Type 2 Diabetes Mellitus (T2DM) is a significant public health burden. Emerging evidence links volatile organic compounds (VOCs), such as benzene to endocrine disruption and metabolic dysfunction. However, the effects of chronic environmentally relevant VOC exposures on metabolic health are still emerging. Building on our previous findings that benzene exposure at smoking levels (50 ppm) induces metabolic impairments in male mice, we investigated the effects of benzene exposure below OSHA's Occupational Exposure Limit (OEL) on metabolic health. Adult male C57BL/6 mice were exposed to 0.9 ppm benzene 8 h a day for 9 weeks. We assessed measures of metabolic homeostasis and conducted RNA and proteome sequencing on insulin-sensitive organs (liver, skeletal muscle, adipose tissue). At this dose, exposure caused significant metabolic disruptions, including hyperglycemia, hyperinsulinemia, and insulin resistance. Transcriptomic analysis of liver, muscle, and adipose tissue identified key changes in metabolic and immune pathways especially in liver. Proteomic analysis of the liver revealed mitochondrial dysfunction as a shared feature, with disruptions in oxidative phosphorylation, mitophagy, and immune activation.

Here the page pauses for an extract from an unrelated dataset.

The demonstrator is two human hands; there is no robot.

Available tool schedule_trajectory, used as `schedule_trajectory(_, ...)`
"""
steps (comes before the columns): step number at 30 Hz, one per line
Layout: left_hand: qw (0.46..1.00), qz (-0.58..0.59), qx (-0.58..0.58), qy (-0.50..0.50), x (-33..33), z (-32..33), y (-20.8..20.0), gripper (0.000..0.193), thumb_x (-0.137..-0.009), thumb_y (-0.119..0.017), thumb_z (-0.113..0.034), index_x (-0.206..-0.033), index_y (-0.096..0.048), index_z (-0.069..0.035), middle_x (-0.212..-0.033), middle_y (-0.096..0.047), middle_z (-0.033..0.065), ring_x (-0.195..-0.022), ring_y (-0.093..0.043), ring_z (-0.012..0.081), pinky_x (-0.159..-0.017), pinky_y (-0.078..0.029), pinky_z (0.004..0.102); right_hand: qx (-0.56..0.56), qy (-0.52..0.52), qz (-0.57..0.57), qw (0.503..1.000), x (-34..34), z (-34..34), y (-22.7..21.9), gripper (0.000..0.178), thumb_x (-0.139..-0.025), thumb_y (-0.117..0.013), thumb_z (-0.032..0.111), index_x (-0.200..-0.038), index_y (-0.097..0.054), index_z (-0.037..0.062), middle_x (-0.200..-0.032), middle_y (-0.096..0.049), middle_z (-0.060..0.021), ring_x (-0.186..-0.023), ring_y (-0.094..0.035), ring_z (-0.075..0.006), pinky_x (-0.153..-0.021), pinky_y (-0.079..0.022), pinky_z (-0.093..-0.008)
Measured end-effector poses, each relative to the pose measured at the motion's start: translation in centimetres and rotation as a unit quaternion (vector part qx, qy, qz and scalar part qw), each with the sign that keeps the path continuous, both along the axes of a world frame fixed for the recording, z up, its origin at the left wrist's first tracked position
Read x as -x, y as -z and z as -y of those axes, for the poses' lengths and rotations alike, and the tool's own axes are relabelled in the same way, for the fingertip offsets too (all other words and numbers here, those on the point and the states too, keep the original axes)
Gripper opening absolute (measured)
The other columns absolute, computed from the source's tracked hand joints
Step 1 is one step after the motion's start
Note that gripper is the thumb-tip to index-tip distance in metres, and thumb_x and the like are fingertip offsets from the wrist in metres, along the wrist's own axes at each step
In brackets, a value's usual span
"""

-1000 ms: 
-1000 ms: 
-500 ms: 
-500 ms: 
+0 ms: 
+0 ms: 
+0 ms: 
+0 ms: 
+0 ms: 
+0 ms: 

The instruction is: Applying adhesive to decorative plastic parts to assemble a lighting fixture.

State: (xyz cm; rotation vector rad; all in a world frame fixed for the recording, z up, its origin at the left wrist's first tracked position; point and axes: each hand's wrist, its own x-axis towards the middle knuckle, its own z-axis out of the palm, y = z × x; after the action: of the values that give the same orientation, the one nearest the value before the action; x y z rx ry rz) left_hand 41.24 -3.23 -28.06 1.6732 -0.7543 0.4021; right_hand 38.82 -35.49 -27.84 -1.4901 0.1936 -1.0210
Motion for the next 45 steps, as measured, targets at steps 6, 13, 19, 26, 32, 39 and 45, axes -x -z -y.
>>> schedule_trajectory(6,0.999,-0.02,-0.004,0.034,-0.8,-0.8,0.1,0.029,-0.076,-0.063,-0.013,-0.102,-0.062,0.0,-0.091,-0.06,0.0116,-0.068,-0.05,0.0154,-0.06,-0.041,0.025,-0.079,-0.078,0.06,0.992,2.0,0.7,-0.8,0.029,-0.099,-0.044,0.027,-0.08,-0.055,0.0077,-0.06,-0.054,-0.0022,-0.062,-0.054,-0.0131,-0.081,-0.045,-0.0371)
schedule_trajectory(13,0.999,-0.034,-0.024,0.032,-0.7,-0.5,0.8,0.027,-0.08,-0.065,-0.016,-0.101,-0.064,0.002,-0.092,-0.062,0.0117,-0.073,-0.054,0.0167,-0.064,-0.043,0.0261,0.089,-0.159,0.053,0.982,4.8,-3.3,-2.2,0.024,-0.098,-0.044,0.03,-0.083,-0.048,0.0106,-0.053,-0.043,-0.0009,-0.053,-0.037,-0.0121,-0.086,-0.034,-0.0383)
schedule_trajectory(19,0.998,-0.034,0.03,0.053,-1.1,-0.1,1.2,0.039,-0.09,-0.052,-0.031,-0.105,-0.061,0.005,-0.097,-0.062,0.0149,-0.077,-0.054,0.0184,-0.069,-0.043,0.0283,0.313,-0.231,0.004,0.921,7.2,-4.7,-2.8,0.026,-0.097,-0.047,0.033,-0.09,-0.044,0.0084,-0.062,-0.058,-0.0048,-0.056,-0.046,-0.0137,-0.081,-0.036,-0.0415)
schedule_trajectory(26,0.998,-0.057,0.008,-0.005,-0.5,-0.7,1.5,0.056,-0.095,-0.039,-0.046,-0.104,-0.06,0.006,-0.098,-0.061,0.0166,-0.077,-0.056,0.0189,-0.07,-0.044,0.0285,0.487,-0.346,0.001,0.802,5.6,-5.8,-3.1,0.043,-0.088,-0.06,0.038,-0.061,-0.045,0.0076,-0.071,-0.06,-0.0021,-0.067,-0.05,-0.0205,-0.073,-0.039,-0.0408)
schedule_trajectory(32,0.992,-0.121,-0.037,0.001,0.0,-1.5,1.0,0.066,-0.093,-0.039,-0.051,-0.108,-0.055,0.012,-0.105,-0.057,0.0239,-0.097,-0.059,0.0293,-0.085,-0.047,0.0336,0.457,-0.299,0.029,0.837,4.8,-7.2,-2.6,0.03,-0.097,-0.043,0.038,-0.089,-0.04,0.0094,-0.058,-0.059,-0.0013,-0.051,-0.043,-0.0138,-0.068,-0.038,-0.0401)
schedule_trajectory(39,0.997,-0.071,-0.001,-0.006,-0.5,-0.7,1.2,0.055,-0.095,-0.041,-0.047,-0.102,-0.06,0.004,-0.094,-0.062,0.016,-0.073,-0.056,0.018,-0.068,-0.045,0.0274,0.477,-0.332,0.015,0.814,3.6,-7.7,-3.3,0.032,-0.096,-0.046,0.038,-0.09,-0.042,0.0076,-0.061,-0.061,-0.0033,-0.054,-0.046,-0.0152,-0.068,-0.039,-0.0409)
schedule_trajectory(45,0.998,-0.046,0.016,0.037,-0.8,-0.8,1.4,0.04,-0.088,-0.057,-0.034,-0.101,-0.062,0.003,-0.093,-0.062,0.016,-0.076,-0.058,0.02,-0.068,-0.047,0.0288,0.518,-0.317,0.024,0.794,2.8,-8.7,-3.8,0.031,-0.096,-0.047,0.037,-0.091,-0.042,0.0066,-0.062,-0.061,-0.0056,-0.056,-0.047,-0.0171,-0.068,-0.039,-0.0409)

Comparative analysis with high-dose (50 ppm) exposure showed conserved and dose-specific transcriptomic changes in liver, particularly in metabolic and immune responses. Our study is the first to comprehensively assess the impacts of occupational benzene exposure on metabolic health, highlighting mitochondrial dysfunction as a central mechanism and the dose-dependent molecular pathways in insulin-sensitive organs driving benzene-induced metabolic imbalance. Our data indicate that the current OSHA OEL for benzene is insufficient and needs to be lowered, as they could result in adverse metabolic health in exposed workers, particularly men, following chronic exposure.